A spokeswoman for SPE Aberdeen said: “The conference will be the first of its kind in the world and the only event dedicated entirely to risk within oil and gas.It will set the agenda for dealing with the issue and impact of human risk in the oil and gas industry.
“The keynote address will be delivered by Lord Cullen of Whitekirk, who chaired the public enquiry into the Piper Alpha disaster. The outcomes of the enquiry have transformed HSE operational procedures in the North Sea and the offshore oil and gas industry worldwide.
“Also included in the impressive line up of speakers is David Pritchard, co-chair of the Presidential Technical Commission for the Deepwater Horizon study group in America. It will be the first time a key investigator in the Macondo disaster has publicly addressed the industry in a conference setting.”

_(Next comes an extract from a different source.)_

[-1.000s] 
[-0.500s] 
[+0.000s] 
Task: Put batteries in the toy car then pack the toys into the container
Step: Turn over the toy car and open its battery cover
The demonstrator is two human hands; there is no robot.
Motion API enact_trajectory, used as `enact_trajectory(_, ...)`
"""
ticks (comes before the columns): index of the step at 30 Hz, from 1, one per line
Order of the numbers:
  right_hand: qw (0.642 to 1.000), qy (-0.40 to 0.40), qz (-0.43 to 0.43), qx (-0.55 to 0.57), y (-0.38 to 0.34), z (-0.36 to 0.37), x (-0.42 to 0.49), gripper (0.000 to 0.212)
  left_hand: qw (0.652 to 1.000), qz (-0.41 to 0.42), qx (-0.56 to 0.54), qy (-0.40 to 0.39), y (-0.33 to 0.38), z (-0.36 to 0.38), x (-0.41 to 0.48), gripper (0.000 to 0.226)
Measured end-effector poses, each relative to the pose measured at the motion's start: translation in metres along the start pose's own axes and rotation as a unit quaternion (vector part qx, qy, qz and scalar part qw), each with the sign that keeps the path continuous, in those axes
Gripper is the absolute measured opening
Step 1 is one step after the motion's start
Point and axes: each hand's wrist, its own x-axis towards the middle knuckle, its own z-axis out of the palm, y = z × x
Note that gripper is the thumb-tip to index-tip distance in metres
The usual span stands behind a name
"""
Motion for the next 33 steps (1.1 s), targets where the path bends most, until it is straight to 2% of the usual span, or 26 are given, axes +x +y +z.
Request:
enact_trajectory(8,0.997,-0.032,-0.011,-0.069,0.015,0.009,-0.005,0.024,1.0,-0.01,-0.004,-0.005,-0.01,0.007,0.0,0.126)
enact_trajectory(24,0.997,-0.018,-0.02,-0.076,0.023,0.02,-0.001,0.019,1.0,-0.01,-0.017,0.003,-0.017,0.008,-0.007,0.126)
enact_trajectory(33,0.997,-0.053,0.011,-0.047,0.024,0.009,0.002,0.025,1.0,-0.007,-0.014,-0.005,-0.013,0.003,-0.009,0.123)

The speakers also include Les Linklater, team leader of Oil and Gas UK’s Step Change in Safety initiative, Susan Mackenzie, head of the Health and Safety Executive’s Hazardous Installations Directorate, and Jake Molloy, regional organiser of the RMT union.
Ella Minty, the chair of the conference’s organising committee, said: “Amongst the conference’s main aims will be to address human risk and its impact upon industry operations. It is the first step towards building a genuine platform for dialogue and discussion amongst industry leaders and risk experts.
“The lessons learned and all the issues arising during the day will be followed up and, hopefully, built upon. There are matters where the industry is divergent but, when it comes to people or human risk factors, the solutions need to be jointly found.”
She added: “We are delighted that so many leading authorities from the UK, the United States and elsewhere have agreed to attend the conference proceedings.”
A total of 165 oilmen working on the Piper platform and two rescuers were killed on 6 July, 1988, when a series of fires and explosions blew apart the North Sea installation. Lord Cullen’s groundbreaking report into the catastrophe swept aside the old prescriptive regime which had governed the industry and transformed offshore safety.